### TASK OBJECTIVE
Repeat, exactly as written, the line containing "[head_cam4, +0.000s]" and each line after it through the end of the data.

### DATA SEGMENT
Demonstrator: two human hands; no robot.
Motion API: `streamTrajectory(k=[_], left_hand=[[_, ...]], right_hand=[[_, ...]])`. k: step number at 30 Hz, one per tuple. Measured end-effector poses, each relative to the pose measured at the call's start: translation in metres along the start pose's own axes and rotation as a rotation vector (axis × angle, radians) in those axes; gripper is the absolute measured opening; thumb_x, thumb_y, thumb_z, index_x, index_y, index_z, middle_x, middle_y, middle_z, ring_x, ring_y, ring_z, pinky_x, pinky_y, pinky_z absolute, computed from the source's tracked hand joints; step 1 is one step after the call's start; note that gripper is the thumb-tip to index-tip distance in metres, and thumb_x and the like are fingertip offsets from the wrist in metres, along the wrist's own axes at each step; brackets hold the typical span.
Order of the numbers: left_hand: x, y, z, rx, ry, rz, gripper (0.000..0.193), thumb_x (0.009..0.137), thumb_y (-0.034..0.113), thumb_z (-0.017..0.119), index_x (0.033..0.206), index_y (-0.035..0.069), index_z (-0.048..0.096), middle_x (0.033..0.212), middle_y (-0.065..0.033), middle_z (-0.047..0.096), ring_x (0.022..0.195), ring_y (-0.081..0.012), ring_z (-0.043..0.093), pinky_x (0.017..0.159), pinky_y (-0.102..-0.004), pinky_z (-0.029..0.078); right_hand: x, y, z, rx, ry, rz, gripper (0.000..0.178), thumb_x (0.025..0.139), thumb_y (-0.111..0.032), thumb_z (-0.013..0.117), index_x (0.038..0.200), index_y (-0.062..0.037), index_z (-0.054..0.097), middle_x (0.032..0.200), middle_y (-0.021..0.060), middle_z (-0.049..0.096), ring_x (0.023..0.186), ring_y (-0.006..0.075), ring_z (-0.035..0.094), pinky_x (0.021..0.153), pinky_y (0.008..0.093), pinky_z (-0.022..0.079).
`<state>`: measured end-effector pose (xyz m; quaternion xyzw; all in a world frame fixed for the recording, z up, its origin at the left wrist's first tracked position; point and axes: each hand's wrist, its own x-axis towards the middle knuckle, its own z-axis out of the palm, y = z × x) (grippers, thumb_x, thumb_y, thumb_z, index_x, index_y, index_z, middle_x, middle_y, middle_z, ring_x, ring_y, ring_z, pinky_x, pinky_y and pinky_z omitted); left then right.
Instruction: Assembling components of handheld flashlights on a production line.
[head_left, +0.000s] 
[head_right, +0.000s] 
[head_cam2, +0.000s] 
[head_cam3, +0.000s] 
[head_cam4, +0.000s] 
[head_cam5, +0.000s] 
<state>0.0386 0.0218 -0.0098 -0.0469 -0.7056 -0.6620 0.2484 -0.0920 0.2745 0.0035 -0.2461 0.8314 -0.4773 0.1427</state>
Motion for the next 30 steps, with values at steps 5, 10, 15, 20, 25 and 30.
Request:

### RESPONSE BOX
[head_cam4, +0.000s] 
[head_cam5, +0.000s] 
<state>0.0386 0.0218 -0.0098 -0.0469 -0.7056 -0.6620 0.2484 -0.0920 0.2745 0.0035 -0.2461 0.8314 -0.4773 0.1427</state>
Motion for the next 30 steps, with values at steps 5, 10, 15, 20, 25 and 30.
Request:

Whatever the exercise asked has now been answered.